For longer sessions, the American College of Sports Medicine recommends 30 to 60 grams of carbohydrates per hour. Your body can absorb and use a single carbohydrate source (like a sports drink or banana) at rates up to about 60 grams per hour. For ultra-endurance events lasting several hours, the recommendation increases to around 90 grams per hour, which typically requires combining multiple carbohydrate types (glucose plus fructose, for example) to avoid overwhelming your gut’s absorption capacity. Research shows the greatest performance benefit comes from consuming 60 to 80 grams per hour during prolonged activity.
Practical options include sports drinks, energy gels, bananas, dried fruit, or pretzels. If you’re prone to exercise-related blood sugar drops, eating a balanced meal with carbohydrates and protein one to two hours before your workout gives you a more stable starting point.
Preventing Recurring Blood Sugar Drops
If your blood sugar drops regularly, especially after meals, you may be dealing with reactive hypoglycemia. This happens when your body overproduces insulin in response to a meal, causing glucose to plummet roughly 2 to 4 hours after eating. The fix isn’t to keep reaching for candy. Instead, it’s about changing what and how you eat so the spikes and crashes don’t happen in the first place.
Simple carbohydrates like white bread, white rice, pastries, candy, and sweetened drinks break down into glucose almost immediately. That rapid flood of sugar triggers a large insulin response, which then drives your blood sugar down too far, too fast. Swapping these for low-glycemic complex carbohydrates creates a gentler, more gradual rise and fall. Good options include brown or wild rice, quinoa, oatmeal, barley, and bean-based pastas. Black beans and chickpeas are especially useful because they’re high in both fiber and protein, two nutrients that slow digestion and keep glucose steadier.
Pairing any carbohydrate with a protein source makes a meaningful difference. Adding meat, nuts, eggs, or dairy to a meal or snack slows the rate at which sugar enters your bloodstream and helps you stay fuller longer. Eating smaller, more frequent meals rather than two or three large ones also helps by reducing the size of each blood sugar swing.

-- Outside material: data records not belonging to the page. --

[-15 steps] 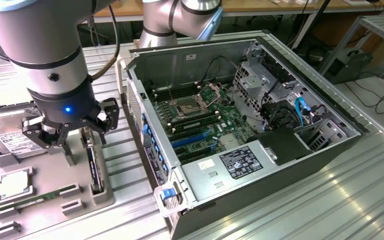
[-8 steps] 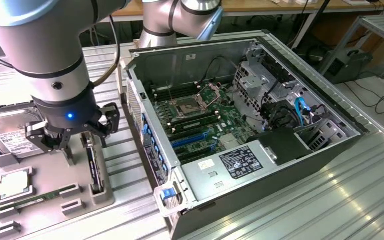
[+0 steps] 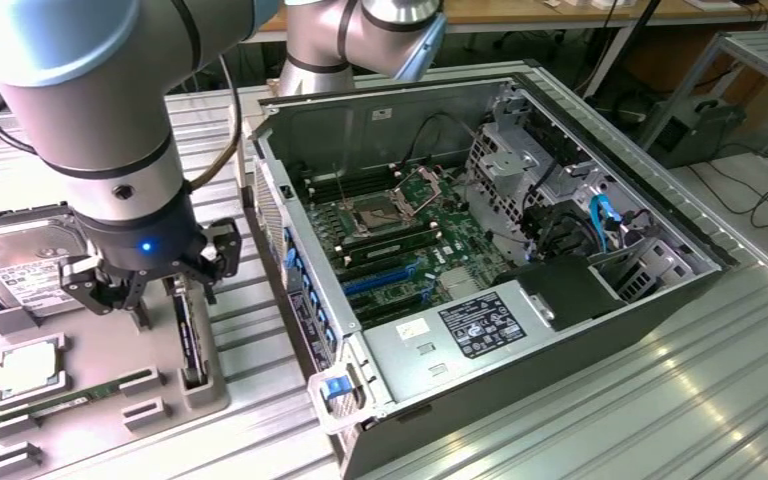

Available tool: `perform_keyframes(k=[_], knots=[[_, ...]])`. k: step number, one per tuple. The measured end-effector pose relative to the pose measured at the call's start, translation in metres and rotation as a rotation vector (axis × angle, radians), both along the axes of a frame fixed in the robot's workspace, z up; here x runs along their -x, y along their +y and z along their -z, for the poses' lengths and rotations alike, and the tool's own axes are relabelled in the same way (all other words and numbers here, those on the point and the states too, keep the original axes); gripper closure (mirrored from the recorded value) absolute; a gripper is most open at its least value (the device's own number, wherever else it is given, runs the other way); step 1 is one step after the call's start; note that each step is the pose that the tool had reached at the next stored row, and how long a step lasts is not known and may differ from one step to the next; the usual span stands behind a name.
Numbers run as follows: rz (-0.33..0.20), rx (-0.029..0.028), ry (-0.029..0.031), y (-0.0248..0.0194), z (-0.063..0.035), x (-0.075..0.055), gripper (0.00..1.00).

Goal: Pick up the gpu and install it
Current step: 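Pick up the gpu and move the gpu toward the slot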

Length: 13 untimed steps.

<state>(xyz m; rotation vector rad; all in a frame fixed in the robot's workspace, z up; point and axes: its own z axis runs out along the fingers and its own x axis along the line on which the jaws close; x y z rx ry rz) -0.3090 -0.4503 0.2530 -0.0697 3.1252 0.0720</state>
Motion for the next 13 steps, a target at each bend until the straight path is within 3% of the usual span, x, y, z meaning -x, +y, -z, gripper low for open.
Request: perform_keyframes(k=[13], knots=[[0.013,0.001,0.0004,-0.0008,0.0248,0.0,0.33]])
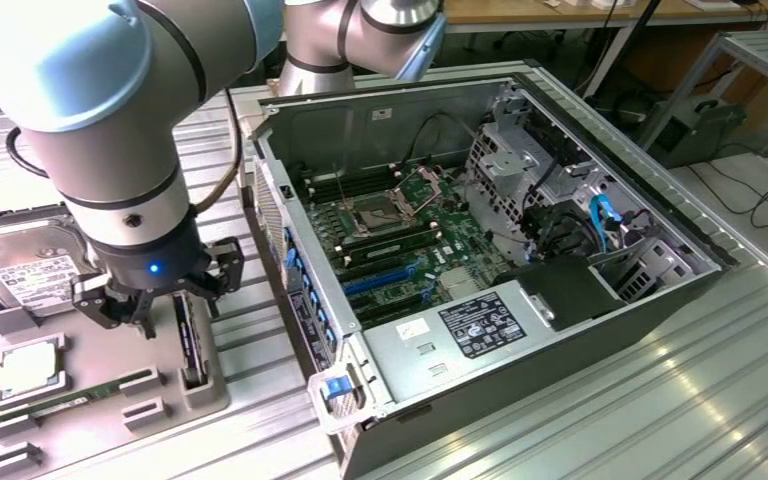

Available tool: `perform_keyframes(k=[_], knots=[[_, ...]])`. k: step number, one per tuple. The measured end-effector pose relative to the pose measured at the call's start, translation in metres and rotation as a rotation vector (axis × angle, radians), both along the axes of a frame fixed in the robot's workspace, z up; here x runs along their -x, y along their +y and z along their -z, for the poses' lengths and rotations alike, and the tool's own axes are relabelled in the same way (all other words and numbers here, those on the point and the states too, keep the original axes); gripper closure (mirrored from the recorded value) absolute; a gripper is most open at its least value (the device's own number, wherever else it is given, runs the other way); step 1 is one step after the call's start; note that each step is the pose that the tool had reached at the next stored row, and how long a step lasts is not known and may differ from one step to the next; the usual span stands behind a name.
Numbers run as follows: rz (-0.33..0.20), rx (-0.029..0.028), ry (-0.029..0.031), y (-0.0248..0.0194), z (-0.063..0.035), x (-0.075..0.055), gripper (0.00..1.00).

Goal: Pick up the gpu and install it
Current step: 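Pick up the gpu and move the gpu toward the slot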

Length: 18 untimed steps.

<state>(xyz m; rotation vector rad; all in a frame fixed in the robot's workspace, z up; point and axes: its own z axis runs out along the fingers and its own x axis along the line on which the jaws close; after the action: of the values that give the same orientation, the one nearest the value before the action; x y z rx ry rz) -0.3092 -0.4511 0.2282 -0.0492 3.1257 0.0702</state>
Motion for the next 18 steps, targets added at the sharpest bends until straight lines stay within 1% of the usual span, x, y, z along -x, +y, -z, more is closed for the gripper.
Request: perform_keyframes(k=[3,7,8,9,11,14,16,18], knots=[[0.009,-0.0001,-0.0001,-0.0001,0.0046,-0.0001,0.33],[0.01,0.0001,0.0,-0.0001,0.0047,0.0,0.34],[0.01,0.0,0.0,-0.0001,0.0047,-0.0001,0.4],[0.01,0.0,0.0,-0.0001,0.0049,-0.0001,0.4],[0.015,-0.0003,-0.0003,-0.0001,0.006,-0.0001,0.53],[0.024,0.0,-0.0001,-0.0002,0.0072,0.0,0.53],[0.043,0.0,-0.0001,-0.0003,0.0079,0.0,0.53],[0.05,0.0001,0.0001,-0.0003,0.008,0.0,0.53]])
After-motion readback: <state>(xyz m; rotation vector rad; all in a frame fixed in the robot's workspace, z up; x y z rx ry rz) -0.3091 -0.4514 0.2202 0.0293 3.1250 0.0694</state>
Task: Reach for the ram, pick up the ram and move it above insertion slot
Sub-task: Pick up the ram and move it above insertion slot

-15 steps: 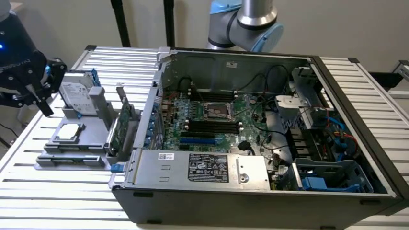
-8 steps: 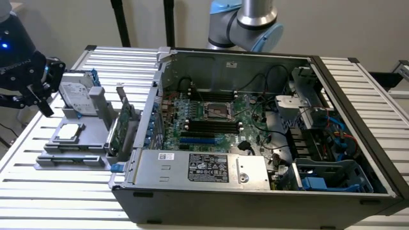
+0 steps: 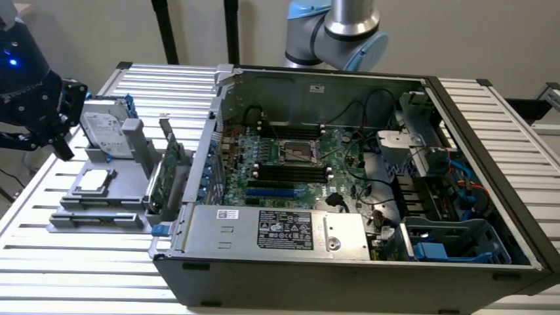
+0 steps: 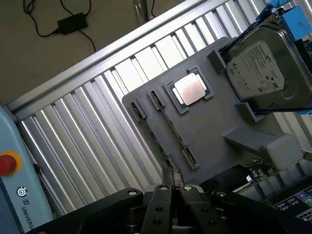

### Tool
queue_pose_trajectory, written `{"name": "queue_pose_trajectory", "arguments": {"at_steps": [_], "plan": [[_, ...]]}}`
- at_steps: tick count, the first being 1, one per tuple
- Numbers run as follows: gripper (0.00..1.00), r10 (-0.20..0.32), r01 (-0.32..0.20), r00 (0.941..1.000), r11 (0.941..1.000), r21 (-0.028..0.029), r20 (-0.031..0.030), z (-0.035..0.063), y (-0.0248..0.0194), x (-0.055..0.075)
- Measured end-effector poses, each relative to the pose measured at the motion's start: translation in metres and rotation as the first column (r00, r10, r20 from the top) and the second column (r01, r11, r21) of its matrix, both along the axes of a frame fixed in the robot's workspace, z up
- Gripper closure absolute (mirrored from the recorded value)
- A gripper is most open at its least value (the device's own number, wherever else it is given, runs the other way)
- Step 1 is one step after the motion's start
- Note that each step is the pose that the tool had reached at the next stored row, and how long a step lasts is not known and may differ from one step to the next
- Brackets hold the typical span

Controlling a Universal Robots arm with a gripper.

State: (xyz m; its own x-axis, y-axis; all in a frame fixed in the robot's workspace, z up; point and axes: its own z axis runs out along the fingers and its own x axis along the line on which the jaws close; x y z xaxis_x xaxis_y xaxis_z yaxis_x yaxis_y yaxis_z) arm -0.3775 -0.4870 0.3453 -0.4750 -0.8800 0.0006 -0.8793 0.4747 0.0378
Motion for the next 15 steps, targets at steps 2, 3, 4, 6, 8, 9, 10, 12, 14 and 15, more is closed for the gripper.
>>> {"name": "queue_pose_trajectory", "arguments": {"at_steps": [2,3,4,6,8,9,10,12,14,15], "plan": [[0.89,0.036,-0.036,0.9994,0.9994,0.0001,0.0,-0.0007,0.0,0.0],[0.89,0.054,-0.054,0.9985,0.9985,0.0,-0.0001,-0.0011,0.0,0.0],[0.89,0.073,-0.073,0.9973,0.9973,0.0001,0.0,-0.0016,0.0,0.0],[0.89,0.109,-0.109,0.9941,0.9941,0.0001,0.0,-0.0026,0.0,0.0],[0.89,0.145,-0.145,0.9894,0.9894,0.0,0.0,-0.0035,0.0,0.0],[0.89,0.163,-0.163,0.9867,0.9867,0.0,0.0,-0.004,0.0,0.0],[0.89,0.181,-0.181,0.9836,0.9836,0.0,0.0001,-0.0045,0.0,0.0],[0.89,0.217,-0.217,0.9761,0.9761,0.0,0.0,-0.0054,0.0,0.0],[0.89,0.252,-0.252,0.9677,0.9677,0.0,0.0002,-0.0065,0.0,0.0],[0.89,0.27,-0.27,0.9629,0.9629,0.0,0.0002,-0.0071,0.0,0.0]]}}
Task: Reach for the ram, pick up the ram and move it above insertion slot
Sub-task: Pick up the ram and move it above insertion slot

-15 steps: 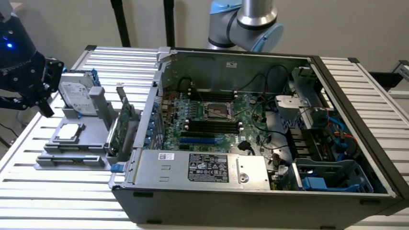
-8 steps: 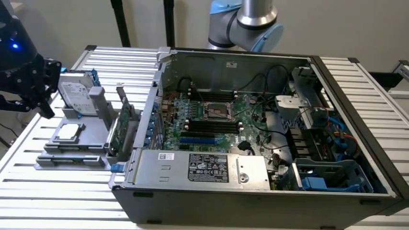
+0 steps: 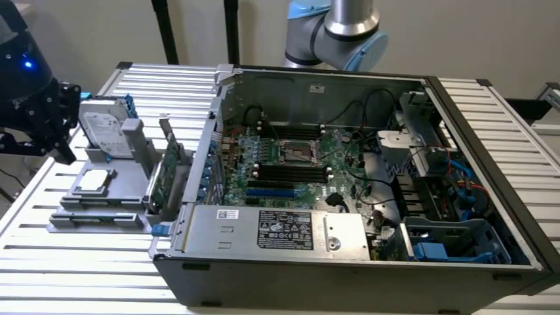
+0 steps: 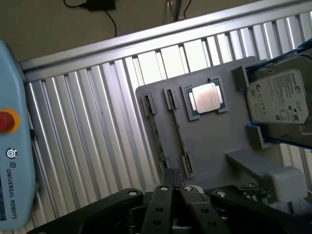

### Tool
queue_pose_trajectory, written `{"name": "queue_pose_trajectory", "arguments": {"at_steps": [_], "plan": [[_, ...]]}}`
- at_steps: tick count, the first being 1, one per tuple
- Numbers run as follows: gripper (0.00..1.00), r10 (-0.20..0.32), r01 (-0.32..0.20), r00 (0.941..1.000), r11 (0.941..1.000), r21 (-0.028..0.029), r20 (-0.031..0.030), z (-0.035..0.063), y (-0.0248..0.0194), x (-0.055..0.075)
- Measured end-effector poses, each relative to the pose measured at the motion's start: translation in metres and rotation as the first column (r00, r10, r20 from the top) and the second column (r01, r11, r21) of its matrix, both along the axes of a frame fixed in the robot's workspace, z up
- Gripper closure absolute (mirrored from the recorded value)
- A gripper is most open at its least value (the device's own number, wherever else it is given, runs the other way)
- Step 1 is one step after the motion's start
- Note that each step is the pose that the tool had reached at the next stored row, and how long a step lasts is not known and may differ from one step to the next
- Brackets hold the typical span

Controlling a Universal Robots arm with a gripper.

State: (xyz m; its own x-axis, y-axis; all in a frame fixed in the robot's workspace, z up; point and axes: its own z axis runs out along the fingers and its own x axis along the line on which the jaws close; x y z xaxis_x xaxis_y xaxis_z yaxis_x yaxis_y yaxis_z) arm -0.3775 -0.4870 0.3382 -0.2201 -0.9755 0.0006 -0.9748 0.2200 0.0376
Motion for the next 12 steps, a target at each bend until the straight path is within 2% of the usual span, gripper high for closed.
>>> {"name": "queue_pose_trajectory", "arguments": {"at_steps": [3,6,9,12], "plan": [[0.89,0.055,-0.055,0.9985,0.9985,0.0001,0.0001,-0.0022,0.0,0.0],[0.89,0.109,-0.109,0.9941,0.9941,0.0003,0.0004,-0.0047,0.0,0.0],[0.89,0.162,-0.162,0.9868,0.9868,0.0011,0.001,-0.0071,0.0,0.0],[0.89,0.217,-0.217,0.9762,0.9762,0.003,0.0019,-0.0095,0.0,0.0]]}}
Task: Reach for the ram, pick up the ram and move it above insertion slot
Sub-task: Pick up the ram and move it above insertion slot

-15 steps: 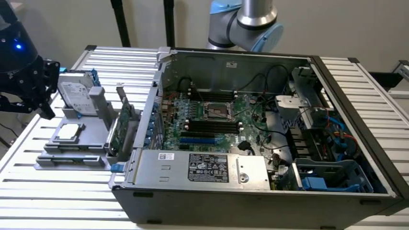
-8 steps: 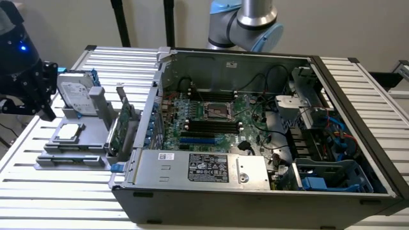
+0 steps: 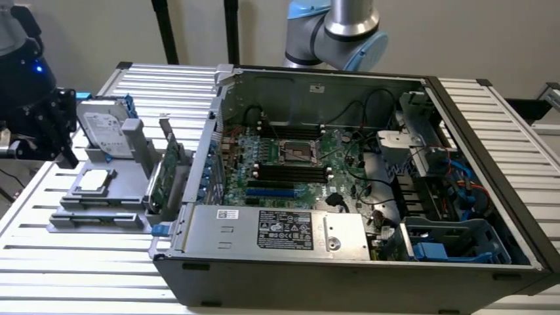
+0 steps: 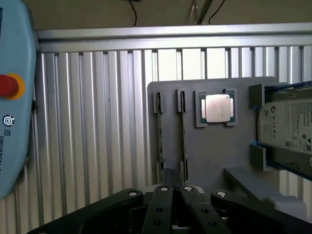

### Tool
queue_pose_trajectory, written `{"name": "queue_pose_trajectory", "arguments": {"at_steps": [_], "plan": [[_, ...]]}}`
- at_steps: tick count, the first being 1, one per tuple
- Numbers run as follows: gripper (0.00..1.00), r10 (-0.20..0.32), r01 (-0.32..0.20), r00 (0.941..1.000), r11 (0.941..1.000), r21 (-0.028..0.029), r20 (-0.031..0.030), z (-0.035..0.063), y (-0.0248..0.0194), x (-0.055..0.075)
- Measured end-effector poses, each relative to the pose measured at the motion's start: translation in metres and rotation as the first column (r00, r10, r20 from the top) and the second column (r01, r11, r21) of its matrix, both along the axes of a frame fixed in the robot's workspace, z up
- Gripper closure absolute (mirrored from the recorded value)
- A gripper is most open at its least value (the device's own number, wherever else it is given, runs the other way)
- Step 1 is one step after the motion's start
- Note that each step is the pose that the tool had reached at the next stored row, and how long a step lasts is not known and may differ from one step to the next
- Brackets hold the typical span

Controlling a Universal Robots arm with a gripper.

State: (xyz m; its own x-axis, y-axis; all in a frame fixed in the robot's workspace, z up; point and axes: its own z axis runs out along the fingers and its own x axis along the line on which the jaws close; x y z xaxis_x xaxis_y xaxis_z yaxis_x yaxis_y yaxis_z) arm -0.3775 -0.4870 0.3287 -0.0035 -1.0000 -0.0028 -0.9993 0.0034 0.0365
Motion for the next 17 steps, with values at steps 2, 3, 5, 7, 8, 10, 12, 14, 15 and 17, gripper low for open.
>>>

Preventing Overnight Drops
Nocturnal hypoglycemia is particularly common in people with type 1 diabetes on insulin therapy. It’s often silent: blood sugar drops during sleep without producing symptoms strong enough to wake you up. Almost half of all severe hypoglycemic episodes occur overnight, and repeated exposure can dull your body’s warning signals over time, making future lows even harder to detect.
Checking blood sugar at bedtime is the most important preventive step. If it’s trending low, a bedtime snack combining slow-digesting carbohydrates with protein and fat can help sustain glucose levels through the night. Think a small bowl of oatmeal with nuts, apple slices with peanut butter, or whole-grain crackers with cheese. A continuous glucose monitor with low-glucose alerts provides an additional layer of safety by waking you (or a caregiver) when levels start dropping.